It will bring a pleasing sense of closure to our knowledge of the vicious civil war which ushered in the Tudor dynasty […].

Philippa Langley, initiating force of the search for King Richard III and member of the Richard III Society, describes the immense effect of the possible find:

The dig in Leicester is exploding many of the myths that surround King Richard. It is also questioning the work of many of our illustrious writers.
It seems that despite Thomas More, Richard did not have a withered arm, that despite William Shakespeare, Richard did not have a hunchback. And despite John Speede, Richard’s remains were not exhumed and taken to the river Soar.
If the remains are identified as being those of King Richard these are just some of the myths that have already been busted. And, having watched the exhumation, I believe there may be more myths to follow.

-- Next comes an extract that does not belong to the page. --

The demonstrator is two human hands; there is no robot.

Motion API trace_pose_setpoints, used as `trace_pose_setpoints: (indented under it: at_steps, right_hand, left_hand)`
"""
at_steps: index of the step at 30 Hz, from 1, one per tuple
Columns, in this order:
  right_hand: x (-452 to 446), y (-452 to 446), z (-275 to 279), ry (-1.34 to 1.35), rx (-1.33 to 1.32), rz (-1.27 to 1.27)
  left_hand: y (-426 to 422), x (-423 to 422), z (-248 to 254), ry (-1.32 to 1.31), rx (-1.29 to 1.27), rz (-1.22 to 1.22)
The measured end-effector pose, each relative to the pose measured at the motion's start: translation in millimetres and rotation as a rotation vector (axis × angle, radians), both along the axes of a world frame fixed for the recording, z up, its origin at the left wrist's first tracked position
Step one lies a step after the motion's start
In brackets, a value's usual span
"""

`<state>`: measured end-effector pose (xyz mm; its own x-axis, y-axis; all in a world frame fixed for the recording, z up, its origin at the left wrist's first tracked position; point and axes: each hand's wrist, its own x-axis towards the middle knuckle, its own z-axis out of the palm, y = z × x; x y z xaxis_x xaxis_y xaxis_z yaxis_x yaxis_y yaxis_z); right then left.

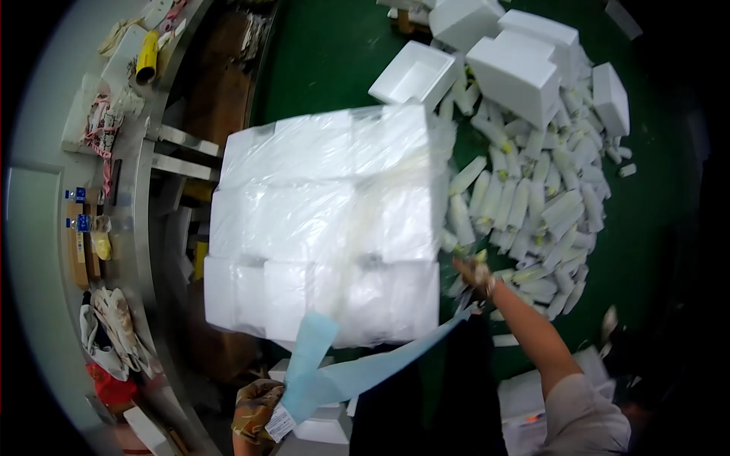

That the University of Leicester already is proud of their wonderful research, though the results are not yet proven by the laboratorial results, shows the visit of South African social rights activist Emeritus Archbishop of Cape Town Desmond Tutu, who got the Nobel Peace Price in the year 1984. The University team behind the search presented the research and methods to him at his visit on November 14th, 2012.
He met key members of the research, Professor Lin Foxhall, Richard Buckley, Dr. Turi King from the University’s Department of Genetics and Dr. Jo Appleby of the School of Archaeology and Ancient History.
Prof. Lin Foxhall describes this extraordinary event:

It is an honour to be able to present our ongoing work on the Grey Friars Project – which represents an important chapter in English History – to someone of the stature of Archbishop Desmond Tutu. […] We would like him to see the work that we are doing, not only in researching the past but also with people in the present.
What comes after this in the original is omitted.